Patients had a mean age of 12.3 years. En-bloc resection and primary chest wall reconstruction were performed in all cases. Resection included the surrounding soft tissues, biopsy trajectory, intercostal muscle, pleura, and any adjacent structures in which tumor invasion was suspected. Rib replacement for chest wall reconstruction was fashioned using BioBridge® rib subtitutes. For each resected rib, the replacement strut was sutured to the bony component of the native rib with non-absorbable sutures. The plaques were cut to the size and the shape of the defect, and formed with heat. Microscopically tumor-free margins were obtained in all patients. No intraoperative or postoperative complications were detected.

Mean follow-up was 12 months, without detected recurrence. The final chest wall contour was symmetric and stable with no paradoxical movement. Concerning function, all patients can carry out normal daily activities including sports. We achieved a successful chest wall reconstruction with good cosmetic (Figs. 1d, 2d, 3d) and functional results, and no postoperative complications.

Discussion

Malignant chest wall tumors require local surgical control, with wide resections and 1 cm margins. In our series, rib reconstruction with a titanium prosthesis and other rigid materials were not considered due to the projected growth of the patients and potential deformity.
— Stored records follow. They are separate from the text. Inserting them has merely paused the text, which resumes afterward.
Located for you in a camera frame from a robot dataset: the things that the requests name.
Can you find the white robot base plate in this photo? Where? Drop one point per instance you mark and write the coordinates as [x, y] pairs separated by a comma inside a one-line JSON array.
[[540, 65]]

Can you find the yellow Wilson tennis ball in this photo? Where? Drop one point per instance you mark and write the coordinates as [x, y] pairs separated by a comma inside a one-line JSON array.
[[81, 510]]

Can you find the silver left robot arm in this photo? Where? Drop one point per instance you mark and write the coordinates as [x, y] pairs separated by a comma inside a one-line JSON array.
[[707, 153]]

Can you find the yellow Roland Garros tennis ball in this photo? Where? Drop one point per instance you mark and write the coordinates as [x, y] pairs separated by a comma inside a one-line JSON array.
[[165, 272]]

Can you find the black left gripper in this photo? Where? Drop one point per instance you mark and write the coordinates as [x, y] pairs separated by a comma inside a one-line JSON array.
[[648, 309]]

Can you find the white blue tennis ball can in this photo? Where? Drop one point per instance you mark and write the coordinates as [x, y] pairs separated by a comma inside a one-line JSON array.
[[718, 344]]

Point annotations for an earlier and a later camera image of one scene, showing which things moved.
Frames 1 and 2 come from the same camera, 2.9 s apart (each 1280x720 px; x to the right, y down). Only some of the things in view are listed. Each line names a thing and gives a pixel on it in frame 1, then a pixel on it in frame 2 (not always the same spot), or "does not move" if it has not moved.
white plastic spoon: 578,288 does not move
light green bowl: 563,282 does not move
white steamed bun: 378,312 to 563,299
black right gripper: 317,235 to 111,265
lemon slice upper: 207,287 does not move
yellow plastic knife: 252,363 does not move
Alternative reconstruction techniques such as absorbable rib substitutes provide protection, guarantee a flexible chest wall, and do not interfere with adjuvant radiotherapy. Therefore, we decided to approach the thoracoplasty with absorbable prostheses (BioBridge®), in replacement of the resected rib portions, to give firmness and avoid a paradoxical respiratory movement.

In the presented three patients, we achieved a successful reconstruction of the chest wall, without postoperative complications and preserved ventilatory mechanics. The resection margins were negative. The chest domain and shape were maintained in all patients. The cosmetic results are good, they do not present scoliosis and there is no evidence of tumor relapse.

As these are uncommon tumors, the number of patients reported here is limited. However, important aspects of our experience are the age of the patients in a period of rapid growth. This reconstruction option represents an excellent alternative, since it avoids the deformity associated with the use of rigid materials, protects thoracic organs, and might not require new interventions to achieve an adequate functional and cosmetic result.

Currently, there are no management protocols in chest wall reconstruction. Absorbable rib substitutes represent an excellent alternative for thoracoplasty in patients with chest wall tumors. Knowledge of different surgical approaches and reconstructive principles is essential to offer children the best option that suits their cancer treatment.